I think Cicero has it right, “If you have a garden and a library, you have everything you need.” Since I work in the library, I always have half of the equation at my fingertips. But the garden, I, like the rest of you must wait. Thankfully, the wait is over. Summer is here and with her comes, ice tea, cool evenings on the deck, baseball, music, sidewalk chalk, long lazy days, and gardens. Gardens that tempt you stay in that blessed moment just one breath longer. But the heat, what are we to do with this heat. It’s like summer herself has wrapped us in a blanket so warm that to simply move has become difficult. As the temperatures rise and the sluggishness sets in, I say why fight it. Find a cool garden and a good book and let the adventures begin.

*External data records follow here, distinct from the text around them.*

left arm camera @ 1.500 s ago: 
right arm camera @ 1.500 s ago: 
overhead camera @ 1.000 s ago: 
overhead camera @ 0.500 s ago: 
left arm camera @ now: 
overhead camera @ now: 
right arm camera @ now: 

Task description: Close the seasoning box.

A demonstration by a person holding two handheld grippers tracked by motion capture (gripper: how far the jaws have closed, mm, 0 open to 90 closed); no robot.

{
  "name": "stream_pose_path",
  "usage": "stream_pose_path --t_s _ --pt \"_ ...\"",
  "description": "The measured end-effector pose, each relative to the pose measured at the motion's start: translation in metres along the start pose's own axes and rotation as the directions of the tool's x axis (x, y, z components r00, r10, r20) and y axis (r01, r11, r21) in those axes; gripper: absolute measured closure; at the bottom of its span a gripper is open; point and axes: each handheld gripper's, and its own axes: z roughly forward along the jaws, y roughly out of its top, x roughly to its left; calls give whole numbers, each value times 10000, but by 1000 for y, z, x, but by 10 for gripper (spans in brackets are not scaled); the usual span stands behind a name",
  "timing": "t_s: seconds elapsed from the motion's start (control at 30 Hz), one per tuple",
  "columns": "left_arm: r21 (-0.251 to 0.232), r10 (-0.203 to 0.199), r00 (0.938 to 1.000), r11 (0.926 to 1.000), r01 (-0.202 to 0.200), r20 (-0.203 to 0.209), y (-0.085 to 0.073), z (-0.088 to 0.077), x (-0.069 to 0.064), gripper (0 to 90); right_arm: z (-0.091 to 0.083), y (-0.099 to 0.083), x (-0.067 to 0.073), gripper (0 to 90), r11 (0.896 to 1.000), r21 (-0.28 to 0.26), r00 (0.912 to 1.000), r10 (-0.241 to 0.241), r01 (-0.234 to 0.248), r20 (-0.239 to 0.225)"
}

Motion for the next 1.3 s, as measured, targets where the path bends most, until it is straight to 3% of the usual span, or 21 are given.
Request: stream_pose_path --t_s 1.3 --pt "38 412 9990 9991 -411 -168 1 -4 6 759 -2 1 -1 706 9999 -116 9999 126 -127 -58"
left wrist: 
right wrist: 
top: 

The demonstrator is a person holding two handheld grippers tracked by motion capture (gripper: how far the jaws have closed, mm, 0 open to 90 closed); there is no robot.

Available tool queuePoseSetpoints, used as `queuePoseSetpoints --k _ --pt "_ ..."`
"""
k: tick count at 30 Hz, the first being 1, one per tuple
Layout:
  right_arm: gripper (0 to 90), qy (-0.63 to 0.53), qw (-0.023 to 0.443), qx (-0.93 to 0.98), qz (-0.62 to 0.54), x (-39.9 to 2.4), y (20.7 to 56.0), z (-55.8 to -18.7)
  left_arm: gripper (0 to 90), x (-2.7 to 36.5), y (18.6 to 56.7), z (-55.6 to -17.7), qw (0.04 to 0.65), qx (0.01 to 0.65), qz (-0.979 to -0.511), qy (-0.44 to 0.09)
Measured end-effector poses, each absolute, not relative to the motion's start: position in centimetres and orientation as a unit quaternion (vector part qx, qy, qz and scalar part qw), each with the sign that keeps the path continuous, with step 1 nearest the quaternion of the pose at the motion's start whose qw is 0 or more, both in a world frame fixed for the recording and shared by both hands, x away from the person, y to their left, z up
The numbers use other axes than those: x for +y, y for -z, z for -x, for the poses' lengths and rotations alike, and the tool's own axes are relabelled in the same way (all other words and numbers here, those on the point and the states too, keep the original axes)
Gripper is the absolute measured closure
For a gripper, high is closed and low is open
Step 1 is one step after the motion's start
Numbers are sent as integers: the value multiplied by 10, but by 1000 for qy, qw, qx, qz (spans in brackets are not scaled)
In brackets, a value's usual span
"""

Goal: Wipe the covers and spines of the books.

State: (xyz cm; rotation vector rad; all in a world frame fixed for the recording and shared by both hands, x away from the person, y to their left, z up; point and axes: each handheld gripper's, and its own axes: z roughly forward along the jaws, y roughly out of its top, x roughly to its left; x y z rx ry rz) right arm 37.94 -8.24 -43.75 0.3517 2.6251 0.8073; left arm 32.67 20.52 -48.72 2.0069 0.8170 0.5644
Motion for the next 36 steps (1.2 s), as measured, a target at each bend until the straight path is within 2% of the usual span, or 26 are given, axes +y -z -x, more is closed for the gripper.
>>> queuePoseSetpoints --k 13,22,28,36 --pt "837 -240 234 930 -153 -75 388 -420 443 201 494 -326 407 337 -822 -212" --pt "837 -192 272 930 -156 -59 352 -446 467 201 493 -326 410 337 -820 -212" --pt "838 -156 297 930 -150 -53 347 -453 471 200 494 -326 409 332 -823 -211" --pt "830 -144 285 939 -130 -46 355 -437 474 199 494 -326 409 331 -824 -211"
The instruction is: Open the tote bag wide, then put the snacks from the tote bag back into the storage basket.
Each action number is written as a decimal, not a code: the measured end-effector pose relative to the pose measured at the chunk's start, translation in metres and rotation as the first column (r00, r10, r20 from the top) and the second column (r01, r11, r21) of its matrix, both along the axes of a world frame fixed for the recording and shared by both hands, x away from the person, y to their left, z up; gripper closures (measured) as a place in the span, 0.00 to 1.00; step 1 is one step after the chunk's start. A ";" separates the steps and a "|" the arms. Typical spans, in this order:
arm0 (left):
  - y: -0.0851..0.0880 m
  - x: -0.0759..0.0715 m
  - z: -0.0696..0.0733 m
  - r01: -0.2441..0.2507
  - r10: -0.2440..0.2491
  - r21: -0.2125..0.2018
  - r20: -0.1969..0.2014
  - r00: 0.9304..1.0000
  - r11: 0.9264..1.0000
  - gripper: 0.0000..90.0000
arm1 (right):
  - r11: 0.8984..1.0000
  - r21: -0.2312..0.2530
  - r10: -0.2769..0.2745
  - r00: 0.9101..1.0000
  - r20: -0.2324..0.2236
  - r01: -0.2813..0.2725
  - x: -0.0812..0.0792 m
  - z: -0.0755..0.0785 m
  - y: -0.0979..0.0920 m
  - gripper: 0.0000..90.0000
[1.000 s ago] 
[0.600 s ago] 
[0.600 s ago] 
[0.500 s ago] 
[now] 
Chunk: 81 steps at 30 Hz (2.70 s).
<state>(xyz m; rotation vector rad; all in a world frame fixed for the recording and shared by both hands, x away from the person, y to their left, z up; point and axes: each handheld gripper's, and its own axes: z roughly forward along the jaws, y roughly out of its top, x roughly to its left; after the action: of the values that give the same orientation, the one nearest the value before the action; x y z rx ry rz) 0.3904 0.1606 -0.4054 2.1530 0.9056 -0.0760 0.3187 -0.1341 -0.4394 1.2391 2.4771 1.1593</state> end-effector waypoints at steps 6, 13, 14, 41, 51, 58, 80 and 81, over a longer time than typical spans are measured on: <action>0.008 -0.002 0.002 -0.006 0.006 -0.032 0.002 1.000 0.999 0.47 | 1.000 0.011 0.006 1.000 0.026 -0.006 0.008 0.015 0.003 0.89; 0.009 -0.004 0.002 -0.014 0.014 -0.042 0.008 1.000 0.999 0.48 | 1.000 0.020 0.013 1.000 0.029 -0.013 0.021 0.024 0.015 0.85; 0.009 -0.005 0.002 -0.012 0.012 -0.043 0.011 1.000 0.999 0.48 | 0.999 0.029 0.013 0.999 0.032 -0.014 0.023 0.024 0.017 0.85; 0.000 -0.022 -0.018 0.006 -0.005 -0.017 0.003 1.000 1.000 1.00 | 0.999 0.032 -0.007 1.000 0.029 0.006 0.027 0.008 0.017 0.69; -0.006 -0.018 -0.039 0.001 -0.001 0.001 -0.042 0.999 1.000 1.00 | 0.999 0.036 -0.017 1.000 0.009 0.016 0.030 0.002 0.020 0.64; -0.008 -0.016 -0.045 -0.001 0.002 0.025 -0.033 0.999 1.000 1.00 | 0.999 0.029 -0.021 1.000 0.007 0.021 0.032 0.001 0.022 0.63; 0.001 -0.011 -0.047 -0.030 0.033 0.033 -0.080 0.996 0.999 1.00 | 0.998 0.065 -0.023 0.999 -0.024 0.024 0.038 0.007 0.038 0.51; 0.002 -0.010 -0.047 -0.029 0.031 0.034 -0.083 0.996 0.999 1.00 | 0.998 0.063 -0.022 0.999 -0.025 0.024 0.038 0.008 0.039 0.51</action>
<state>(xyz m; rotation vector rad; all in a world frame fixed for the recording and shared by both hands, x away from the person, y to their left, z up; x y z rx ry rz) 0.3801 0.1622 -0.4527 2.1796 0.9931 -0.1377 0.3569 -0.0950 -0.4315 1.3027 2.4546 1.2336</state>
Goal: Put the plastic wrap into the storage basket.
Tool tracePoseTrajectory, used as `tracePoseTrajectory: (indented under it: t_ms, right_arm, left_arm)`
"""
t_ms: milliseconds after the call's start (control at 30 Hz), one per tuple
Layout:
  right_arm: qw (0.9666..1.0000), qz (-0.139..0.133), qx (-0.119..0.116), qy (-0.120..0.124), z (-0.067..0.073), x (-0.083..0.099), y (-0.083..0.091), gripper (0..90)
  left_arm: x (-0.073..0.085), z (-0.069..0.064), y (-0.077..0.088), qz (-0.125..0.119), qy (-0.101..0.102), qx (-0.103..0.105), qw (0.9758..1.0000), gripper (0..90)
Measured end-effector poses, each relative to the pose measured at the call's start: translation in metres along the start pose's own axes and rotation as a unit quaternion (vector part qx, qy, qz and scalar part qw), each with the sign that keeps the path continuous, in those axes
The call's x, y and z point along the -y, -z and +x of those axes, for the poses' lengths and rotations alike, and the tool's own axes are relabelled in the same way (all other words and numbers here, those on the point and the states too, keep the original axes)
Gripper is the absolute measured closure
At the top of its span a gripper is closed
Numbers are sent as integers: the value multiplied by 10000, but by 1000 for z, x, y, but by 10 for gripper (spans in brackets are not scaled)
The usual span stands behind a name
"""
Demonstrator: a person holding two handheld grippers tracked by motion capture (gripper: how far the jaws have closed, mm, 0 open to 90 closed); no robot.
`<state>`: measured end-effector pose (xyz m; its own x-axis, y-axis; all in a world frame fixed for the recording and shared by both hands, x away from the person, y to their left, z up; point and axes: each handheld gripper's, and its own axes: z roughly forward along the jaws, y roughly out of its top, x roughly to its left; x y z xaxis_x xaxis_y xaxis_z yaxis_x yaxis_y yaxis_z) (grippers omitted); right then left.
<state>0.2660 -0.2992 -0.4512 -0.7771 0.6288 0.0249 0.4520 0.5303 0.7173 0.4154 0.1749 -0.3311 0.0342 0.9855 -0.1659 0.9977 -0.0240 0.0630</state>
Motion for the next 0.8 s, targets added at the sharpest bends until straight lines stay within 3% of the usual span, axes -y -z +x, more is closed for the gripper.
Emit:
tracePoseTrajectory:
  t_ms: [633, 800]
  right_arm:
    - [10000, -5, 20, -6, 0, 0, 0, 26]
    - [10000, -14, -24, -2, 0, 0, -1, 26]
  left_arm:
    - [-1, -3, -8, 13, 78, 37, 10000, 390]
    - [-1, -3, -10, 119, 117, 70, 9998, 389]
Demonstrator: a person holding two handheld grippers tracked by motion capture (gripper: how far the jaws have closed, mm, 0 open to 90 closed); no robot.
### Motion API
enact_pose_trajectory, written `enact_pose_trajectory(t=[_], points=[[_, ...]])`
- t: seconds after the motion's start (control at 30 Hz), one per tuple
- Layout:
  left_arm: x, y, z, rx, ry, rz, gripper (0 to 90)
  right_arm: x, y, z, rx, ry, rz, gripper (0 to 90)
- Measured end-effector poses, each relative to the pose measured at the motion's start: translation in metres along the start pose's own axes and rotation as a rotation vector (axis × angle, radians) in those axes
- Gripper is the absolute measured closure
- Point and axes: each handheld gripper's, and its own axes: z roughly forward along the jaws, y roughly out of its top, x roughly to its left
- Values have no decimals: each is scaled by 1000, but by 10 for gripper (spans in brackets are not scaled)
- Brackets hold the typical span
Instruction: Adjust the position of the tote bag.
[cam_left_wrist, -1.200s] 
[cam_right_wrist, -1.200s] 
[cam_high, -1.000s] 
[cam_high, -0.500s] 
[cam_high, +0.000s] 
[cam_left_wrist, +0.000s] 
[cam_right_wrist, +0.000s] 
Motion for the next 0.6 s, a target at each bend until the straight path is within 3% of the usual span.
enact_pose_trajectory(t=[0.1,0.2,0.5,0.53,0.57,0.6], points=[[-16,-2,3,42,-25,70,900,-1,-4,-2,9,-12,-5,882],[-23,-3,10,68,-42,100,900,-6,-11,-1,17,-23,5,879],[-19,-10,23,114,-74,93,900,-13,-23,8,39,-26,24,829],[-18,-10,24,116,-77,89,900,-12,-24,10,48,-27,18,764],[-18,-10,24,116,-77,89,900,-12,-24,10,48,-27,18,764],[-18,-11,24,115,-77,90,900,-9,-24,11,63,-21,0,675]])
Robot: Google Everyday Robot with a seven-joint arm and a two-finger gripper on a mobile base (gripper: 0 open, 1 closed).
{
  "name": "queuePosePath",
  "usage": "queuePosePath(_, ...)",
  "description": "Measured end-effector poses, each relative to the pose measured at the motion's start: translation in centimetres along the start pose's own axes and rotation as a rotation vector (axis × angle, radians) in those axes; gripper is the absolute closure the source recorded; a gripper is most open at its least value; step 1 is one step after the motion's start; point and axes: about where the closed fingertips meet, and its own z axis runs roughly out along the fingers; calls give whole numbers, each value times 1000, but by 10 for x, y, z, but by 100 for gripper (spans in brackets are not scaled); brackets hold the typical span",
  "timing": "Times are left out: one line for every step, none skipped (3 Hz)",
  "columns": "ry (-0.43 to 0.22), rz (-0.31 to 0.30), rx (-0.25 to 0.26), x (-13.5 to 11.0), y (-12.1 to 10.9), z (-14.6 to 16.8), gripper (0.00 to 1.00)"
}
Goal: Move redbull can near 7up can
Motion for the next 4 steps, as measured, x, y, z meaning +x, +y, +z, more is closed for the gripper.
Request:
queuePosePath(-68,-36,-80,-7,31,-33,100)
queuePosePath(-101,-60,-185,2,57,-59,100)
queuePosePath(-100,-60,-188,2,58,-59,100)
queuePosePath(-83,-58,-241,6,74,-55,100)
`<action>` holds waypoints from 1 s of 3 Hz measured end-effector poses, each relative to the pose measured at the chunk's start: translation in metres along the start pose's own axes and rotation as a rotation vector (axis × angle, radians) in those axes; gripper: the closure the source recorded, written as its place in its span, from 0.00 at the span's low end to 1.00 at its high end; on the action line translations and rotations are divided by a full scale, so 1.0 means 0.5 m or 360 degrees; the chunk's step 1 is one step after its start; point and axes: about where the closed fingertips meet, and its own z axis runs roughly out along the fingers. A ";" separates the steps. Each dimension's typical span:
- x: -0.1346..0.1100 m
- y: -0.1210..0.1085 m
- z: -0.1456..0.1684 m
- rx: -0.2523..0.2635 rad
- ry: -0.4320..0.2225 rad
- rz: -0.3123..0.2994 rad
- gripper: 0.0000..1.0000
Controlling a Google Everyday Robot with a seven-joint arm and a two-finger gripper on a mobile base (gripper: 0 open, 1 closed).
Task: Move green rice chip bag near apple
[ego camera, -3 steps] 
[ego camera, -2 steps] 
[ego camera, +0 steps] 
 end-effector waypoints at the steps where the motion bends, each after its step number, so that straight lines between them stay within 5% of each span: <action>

I tend to lean towards magical realism in my good book choice. You may be thinking, what is magical realism. Well, Wikipedia defines “magical realism as a genre of narrative fiction…that while encompassing a range of subtly different concepts, expresses a primarily realistic view of the world while also adding or revealing magical elements” (https://en.wikipedia.org/wiki/Magic_realism). Or as I like to think, reality with a little something extra.
Currently, I find myself following young Vasya in the deep northern woods of Rus (a fantastic version of medieval Russia) in Kathrine Arden’s The Bear and The Nightengale. Vasya much like the woods that surround her is wild and mesmerizing. Not only do the people around her find her intriguing the spirits that inhabit this untamed land are also captivated by her. The icy landscape cools and soothes my sweltering mind. And the characters mirror the depth and richness of the land itself. I haven’t finished this lovely little novel but I am excited to see where end up. If you’re interested in reading another magically real book I would recommend The Tigers Wife by Tea Obreht. This novel is not only magical it is really awesome. Give it a try, I would say it has made my short list. And lastly, I would suggest Alice Hoffman’s Blackbird House. Hoffman uses the house itself as the narrator to follow the lives of the many people and families who come to reside within its walls. Again, this is a must read but I usually prefer my Hoffman in the fall.